Whenever a line of the material contains the string "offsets", it should be copied.

Top of GIVEN ENTRIES

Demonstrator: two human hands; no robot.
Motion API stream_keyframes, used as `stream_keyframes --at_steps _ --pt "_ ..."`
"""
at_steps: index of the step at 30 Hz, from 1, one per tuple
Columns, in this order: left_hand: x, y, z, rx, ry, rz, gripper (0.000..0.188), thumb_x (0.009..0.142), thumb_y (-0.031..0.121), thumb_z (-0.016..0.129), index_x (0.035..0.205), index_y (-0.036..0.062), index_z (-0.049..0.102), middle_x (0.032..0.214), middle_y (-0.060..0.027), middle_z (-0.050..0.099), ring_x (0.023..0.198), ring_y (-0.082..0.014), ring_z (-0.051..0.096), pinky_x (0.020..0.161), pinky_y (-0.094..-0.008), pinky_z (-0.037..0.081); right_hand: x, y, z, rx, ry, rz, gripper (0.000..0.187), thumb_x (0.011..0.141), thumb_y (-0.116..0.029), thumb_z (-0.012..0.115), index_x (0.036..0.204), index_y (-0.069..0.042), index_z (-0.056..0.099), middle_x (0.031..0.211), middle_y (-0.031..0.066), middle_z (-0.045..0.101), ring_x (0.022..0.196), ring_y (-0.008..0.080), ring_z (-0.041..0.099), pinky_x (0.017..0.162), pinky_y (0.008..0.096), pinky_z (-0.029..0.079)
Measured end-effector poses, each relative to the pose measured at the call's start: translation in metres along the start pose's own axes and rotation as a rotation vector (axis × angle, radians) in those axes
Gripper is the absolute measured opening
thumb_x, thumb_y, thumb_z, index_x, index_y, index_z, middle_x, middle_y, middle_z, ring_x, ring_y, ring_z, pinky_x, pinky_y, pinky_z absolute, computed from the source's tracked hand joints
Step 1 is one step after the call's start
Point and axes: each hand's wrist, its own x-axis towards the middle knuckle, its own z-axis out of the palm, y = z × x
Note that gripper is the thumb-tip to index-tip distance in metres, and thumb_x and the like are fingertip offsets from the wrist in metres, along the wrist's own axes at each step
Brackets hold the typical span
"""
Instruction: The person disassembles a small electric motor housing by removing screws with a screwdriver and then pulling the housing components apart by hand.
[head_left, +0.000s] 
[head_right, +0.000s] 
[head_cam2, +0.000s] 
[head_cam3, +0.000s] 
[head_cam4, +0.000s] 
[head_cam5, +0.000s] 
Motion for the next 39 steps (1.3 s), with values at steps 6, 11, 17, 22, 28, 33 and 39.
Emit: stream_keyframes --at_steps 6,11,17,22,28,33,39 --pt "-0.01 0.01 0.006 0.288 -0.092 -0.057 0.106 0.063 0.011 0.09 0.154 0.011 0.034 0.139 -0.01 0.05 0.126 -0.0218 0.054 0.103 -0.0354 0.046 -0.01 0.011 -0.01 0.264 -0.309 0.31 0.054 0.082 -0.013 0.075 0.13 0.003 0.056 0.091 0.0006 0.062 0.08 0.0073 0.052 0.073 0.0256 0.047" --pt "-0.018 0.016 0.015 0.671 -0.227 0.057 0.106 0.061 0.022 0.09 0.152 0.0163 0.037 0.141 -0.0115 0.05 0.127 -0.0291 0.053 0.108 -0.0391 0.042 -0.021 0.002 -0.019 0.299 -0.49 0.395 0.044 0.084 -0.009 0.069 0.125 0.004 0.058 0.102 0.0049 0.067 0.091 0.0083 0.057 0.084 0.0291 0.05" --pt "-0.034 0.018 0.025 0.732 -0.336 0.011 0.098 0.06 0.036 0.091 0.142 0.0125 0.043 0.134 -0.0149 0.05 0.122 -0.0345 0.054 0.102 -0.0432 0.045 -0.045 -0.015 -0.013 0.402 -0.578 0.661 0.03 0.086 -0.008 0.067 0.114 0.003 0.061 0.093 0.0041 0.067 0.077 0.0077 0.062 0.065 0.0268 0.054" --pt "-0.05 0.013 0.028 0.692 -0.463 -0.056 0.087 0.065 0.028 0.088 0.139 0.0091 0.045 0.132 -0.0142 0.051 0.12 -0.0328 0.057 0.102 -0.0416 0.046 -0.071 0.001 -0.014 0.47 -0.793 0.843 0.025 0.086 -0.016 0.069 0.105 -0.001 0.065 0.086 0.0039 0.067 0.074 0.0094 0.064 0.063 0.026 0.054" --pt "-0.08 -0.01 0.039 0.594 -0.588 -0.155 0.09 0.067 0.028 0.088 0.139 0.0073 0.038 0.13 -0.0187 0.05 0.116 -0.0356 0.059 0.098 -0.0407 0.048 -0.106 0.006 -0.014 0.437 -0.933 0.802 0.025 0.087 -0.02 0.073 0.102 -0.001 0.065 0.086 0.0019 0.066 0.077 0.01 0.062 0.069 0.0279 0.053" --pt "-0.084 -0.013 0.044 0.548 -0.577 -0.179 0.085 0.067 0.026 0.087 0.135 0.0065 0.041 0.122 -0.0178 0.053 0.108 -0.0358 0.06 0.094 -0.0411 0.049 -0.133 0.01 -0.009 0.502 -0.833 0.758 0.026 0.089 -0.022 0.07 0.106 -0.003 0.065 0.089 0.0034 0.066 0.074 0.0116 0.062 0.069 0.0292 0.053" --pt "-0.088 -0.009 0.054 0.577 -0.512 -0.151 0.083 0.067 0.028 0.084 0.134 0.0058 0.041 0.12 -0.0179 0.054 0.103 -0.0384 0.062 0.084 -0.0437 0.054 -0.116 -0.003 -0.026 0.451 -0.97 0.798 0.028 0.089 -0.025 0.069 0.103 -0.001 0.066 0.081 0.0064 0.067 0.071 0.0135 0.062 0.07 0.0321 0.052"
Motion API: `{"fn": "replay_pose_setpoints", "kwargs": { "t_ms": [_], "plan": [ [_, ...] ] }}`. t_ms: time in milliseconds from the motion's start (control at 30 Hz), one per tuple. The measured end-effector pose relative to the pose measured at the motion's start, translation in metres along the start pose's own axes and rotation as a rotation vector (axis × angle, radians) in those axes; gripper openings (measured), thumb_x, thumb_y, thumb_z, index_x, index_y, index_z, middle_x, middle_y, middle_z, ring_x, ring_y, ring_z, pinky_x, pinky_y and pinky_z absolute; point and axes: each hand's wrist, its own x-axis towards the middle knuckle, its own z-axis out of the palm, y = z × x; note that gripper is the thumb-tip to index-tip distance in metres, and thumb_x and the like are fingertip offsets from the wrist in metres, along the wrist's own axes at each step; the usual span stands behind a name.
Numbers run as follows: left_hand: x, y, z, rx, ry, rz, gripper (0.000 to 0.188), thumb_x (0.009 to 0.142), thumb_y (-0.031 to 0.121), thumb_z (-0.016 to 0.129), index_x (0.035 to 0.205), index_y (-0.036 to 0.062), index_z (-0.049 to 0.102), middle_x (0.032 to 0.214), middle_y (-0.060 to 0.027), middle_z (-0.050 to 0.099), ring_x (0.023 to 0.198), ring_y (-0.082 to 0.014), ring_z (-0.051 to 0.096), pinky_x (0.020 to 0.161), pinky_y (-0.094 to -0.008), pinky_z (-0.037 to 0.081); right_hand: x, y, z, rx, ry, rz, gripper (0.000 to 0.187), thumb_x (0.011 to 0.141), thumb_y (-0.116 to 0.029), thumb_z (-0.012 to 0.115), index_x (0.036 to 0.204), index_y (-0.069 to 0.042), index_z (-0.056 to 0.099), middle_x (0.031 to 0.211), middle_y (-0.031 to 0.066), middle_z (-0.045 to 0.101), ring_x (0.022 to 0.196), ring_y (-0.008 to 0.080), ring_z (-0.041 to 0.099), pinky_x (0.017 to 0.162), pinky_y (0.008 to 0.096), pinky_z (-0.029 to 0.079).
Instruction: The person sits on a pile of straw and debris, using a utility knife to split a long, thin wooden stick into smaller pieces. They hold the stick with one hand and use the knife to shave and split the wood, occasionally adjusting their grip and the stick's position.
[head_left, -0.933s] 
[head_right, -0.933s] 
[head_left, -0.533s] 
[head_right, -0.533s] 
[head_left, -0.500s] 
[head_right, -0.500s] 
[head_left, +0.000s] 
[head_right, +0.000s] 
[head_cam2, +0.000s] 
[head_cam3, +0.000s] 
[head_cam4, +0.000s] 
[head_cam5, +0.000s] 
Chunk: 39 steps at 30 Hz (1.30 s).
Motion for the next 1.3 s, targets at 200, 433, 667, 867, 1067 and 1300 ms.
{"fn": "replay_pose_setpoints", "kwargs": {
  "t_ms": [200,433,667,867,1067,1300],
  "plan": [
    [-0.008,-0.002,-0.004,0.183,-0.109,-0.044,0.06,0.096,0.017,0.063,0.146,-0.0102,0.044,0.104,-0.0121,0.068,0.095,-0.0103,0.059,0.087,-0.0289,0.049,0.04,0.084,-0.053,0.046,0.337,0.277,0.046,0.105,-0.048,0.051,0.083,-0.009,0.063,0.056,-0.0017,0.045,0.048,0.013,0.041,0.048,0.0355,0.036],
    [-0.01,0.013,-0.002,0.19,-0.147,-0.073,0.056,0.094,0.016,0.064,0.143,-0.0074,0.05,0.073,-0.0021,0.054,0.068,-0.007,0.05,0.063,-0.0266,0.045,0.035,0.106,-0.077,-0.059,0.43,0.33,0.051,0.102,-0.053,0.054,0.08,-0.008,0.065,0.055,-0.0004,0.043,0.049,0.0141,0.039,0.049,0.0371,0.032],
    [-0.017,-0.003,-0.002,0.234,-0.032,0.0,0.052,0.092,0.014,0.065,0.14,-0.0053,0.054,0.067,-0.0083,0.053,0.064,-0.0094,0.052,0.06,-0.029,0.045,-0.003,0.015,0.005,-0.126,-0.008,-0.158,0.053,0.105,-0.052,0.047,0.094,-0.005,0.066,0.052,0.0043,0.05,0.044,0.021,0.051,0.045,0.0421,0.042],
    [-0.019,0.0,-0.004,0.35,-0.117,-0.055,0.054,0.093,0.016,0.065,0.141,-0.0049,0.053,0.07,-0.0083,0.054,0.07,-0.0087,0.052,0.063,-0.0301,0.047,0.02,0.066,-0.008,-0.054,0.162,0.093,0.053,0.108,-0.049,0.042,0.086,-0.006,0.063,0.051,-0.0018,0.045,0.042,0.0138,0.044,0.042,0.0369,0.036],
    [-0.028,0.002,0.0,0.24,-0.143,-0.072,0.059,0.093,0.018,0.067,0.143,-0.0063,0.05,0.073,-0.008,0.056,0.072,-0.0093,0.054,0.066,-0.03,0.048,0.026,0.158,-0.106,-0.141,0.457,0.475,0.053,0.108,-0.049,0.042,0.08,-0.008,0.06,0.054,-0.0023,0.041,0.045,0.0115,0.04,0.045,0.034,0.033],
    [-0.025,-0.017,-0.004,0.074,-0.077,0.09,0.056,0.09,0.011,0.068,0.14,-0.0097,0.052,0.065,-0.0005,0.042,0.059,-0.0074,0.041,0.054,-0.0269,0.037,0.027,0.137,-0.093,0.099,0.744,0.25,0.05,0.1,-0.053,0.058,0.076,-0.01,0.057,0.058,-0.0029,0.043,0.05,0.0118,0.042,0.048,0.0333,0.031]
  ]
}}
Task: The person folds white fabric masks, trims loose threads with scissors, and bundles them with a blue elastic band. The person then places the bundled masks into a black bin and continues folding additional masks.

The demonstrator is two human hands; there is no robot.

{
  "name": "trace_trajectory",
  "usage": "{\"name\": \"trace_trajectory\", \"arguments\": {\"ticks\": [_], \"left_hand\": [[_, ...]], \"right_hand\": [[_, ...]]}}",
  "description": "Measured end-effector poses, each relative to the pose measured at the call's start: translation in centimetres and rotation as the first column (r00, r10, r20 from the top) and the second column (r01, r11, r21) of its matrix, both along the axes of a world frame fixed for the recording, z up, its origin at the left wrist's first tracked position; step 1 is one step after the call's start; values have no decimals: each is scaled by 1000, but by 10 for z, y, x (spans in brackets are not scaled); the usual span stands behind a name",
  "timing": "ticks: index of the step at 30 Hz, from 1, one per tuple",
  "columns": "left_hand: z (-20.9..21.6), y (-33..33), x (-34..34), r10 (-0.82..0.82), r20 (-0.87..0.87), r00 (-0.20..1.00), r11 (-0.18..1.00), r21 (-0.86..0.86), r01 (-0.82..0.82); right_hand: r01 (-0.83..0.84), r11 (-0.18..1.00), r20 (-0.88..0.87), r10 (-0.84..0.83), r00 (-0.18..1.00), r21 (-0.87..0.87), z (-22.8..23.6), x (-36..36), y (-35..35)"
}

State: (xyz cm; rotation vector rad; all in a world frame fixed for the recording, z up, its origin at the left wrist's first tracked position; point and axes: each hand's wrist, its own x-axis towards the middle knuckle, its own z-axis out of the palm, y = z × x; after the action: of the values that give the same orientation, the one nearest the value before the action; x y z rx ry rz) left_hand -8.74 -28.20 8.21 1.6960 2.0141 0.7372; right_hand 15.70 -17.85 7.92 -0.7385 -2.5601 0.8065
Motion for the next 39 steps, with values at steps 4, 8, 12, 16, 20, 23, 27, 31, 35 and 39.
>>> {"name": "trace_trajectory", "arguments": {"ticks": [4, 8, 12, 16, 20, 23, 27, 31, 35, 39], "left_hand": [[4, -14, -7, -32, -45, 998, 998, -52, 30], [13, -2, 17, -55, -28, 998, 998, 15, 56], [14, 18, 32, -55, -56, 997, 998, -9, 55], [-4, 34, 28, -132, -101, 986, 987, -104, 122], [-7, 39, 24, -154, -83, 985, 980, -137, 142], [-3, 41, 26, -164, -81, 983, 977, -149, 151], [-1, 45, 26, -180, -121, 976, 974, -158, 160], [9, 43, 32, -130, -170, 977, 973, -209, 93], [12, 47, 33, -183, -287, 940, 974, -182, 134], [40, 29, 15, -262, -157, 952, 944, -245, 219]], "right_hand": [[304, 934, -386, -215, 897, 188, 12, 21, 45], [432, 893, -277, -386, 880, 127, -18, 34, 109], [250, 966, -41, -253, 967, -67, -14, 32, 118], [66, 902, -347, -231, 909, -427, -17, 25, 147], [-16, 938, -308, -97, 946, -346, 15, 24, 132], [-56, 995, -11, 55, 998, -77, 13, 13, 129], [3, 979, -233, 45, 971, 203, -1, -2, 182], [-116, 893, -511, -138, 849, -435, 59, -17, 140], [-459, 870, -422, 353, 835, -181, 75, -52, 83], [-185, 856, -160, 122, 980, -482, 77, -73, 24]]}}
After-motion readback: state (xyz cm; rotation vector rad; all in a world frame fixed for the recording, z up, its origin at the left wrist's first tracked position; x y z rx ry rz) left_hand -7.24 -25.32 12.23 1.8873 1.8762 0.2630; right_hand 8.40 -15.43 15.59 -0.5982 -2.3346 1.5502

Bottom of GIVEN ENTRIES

### EXERCISE ANSWER
Note that gripper is the thumb-tip to index-tip distance in metres, and thumb_x and the like are fingertip offsets from the wrist in metres, along the wrist's own axes at each step
Motion API: `{"fn": "replay_pose_setpoints", "kwargs": { "t_ms": [_], "plan": [ [_, ...] ] }}`. t_ms: time in milliseconds from the motion's start (control at 30 Hz), one per tuple. The measured end-effector pose relative to the pose measured at the motion's start, translation in metres along the start pose's own axes and rotation as a rotation vector (axis × angle, radians) in those axes; gripper openings (measured), thumb_x, thumb_y, thumb_z, index_x, index_y, index_z, middle_x, middle_y, middle_z, ring_x, ring_y, ring_z, pinky_x, pinky_y and pinky_z absolute; point and axes: each hand's wrist, its own x-axis towards the middle knuckle, its own z-axis out of the palm, y = z × x; note that gripper is the thumb-tip to index-tip distance in metres, and thumb_x and the like are fingertip offsets from the wrist in metres, along the wrist's own axes at each step; the usual span stands behind a name.

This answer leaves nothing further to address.